Your goal: Starting with the first line of the data that follows, transcribe every line verbatim until the line containing "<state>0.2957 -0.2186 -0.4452" has been transcribed.

### Entries supplied

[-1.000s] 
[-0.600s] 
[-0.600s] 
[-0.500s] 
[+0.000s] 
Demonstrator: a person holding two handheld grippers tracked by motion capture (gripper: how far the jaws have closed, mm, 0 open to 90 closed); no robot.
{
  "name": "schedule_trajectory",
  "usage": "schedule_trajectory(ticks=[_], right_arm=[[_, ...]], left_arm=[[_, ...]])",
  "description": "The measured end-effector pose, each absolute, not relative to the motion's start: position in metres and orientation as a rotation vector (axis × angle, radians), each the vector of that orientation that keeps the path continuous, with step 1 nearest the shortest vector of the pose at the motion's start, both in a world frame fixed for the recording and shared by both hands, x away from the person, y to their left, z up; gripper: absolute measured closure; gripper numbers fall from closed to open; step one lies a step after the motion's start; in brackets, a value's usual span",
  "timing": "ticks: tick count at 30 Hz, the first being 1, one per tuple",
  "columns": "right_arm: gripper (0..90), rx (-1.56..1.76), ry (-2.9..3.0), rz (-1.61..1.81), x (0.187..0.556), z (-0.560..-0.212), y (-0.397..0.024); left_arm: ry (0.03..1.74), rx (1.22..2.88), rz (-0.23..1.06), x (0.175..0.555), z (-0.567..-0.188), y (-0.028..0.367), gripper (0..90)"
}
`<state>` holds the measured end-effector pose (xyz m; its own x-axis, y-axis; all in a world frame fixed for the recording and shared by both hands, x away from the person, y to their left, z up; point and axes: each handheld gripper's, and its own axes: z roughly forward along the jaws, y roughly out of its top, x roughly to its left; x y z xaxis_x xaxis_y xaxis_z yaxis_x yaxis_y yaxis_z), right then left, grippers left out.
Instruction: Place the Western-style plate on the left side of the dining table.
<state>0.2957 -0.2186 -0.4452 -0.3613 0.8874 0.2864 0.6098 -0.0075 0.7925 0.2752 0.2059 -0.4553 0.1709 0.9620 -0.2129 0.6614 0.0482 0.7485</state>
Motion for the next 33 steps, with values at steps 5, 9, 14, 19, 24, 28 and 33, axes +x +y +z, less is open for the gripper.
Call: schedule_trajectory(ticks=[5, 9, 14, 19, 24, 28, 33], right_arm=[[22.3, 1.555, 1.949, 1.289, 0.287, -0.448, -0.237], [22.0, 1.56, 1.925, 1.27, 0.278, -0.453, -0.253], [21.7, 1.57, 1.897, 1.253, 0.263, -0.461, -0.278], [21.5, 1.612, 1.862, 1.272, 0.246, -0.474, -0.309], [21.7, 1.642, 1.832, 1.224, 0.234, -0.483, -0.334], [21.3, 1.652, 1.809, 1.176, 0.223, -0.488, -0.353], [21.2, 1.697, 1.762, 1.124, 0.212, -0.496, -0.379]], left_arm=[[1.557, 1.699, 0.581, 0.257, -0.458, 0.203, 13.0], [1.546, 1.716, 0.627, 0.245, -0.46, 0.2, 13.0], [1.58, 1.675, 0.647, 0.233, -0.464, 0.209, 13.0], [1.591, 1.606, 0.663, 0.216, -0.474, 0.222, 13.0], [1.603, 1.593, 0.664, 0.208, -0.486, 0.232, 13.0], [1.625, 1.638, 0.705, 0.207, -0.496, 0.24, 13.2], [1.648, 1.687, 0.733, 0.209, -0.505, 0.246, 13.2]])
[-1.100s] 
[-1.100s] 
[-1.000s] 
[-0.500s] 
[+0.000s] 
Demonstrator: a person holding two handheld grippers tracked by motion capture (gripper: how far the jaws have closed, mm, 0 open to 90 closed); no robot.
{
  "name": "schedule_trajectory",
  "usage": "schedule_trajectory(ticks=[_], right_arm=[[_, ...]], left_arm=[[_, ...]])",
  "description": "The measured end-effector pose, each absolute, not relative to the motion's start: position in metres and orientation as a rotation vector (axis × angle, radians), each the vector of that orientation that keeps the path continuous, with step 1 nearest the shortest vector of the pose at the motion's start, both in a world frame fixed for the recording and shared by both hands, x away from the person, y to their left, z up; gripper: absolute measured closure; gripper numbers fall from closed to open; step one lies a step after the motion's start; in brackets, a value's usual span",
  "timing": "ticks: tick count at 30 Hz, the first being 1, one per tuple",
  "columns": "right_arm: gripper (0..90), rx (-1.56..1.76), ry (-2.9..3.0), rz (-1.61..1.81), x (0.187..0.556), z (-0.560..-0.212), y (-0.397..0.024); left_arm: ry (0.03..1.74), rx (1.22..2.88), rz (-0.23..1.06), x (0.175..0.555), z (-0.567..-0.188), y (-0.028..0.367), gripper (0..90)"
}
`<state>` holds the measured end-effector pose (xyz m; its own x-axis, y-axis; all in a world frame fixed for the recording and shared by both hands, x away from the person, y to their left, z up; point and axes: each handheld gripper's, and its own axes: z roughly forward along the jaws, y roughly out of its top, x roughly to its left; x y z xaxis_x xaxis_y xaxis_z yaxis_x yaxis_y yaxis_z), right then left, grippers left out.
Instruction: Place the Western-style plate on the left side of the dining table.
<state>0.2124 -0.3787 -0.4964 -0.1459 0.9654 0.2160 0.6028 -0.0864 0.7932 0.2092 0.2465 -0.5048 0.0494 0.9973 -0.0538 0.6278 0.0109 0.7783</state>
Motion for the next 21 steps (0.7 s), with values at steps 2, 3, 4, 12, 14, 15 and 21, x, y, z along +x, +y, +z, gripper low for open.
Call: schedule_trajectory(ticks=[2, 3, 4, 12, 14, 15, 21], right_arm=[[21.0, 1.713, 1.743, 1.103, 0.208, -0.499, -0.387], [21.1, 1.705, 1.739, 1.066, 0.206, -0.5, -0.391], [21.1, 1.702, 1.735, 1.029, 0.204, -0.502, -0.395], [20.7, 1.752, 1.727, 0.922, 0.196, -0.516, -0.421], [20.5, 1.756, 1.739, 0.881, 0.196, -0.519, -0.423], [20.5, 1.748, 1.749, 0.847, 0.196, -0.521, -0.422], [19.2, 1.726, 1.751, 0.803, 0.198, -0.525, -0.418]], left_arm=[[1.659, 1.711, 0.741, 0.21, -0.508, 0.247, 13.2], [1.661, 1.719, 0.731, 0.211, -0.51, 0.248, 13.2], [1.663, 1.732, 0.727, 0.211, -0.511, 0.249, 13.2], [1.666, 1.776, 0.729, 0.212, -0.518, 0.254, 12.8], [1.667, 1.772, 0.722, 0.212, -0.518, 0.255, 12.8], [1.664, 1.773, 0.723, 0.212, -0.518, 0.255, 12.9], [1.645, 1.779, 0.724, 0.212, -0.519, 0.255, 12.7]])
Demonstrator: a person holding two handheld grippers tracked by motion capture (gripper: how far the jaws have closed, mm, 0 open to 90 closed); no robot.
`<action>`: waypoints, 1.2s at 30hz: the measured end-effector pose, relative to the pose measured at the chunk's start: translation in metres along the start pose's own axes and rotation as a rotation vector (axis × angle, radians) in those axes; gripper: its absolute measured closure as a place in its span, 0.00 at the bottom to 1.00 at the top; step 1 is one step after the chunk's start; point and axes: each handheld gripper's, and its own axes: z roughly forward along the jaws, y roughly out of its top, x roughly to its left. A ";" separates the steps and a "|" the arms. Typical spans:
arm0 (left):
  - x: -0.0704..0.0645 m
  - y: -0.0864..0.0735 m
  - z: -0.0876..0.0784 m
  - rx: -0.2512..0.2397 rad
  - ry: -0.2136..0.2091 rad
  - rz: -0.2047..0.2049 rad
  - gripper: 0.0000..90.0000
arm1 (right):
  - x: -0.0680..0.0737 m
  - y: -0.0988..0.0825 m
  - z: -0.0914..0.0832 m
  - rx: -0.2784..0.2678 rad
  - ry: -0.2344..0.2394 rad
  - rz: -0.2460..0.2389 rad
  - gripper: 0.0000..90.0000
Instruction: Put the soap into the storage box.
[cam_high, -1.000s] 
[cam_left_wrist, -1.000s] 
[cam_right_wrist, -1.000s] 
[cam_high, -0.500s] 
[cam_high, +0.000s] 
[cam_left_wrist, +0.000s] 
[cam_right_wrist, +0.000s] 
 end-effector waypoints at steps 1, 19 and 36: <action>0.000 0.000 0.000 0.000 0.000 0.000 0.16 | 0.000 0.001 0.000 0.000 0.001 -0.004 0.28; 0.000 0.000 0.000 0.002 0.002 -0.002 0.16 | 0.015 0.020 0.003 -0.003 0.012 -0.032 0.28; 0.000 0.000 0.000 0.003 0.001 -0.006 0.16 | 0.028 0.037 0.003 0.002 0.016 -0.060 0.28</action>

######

Written reply:
[-1.000s] 
[-0.600s] 
[-0.600s] 
[-0.500s] 
[+0.000s] 
Demonstrator: a person holding two handheld grippers tracked by motion capture (gripper: how far the jaws have closed, mm, 0 open to 90 closed); no robot.
{
  "name": "schedule_trajectory",
  "usage": "schedule_trajectory(ticks=[_], right_arm=[[_, ...]], left_arm=[[_, ...]])",
  "description": "The measured end-effector pose, each absolute, not relative to the motion's start: position in metres and orientation as a rotation vector (axis × angle, radians), each the vector of that orientation that keeps the path continuous, with step 1 nearest the shortest vector of the pose at the motion's start, both in a world frame fixed for the recording and shared by both hands, x away from the person, y to their left, z up; gripper: absolute measured closure; gripper numbers fall from closed to open; step one lies a step after the motion's start; in brackets, a value's usual span",
  "timing": "ticks: tick count at 30 Hz, the first being 1, one per tuple",
  "columns": "right_arm: gripper (0..90), rx (-1.56..1.76), ry (-2.9..3.0), rz (-1.61..1.81), x (0.187..0.556), z (-0.560..-0.212), y (-0.397..0.024); left_arm: ry (0.03..1.74), rx (1.22..2.88), rz (-0.23..1.06), x (0.175..0.555), z (-0.567..-0.188), y (-0.028..0.367), gripper (0..90)"
}
`<state>` holds the measured end-effector pose (xyz m; its own x-axis, y-axis; all in a world frame fixed for the recording and shared by both hands, x away from the person, y to their left, z up; point and axes: each handheld gripper's, and its own axes: z roughly forward along the jaws, y roughly out of its top, x roughly to its left; x y z xaxis_x xaxis_y xaxis_z yaxis_x yaxis_y yaxis_z), right then left, grippers left out.
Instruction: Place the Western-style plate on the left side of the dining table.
<state>0.2957 -0.2186 -0.4452 -0.3613 0.8874 0.2864 0.6098 -0.0075 0.7925 0.2752 0.2059 -0.4553 0.1709 0.9620 -0.2129 0.6614 0.0482 0.7485</state>

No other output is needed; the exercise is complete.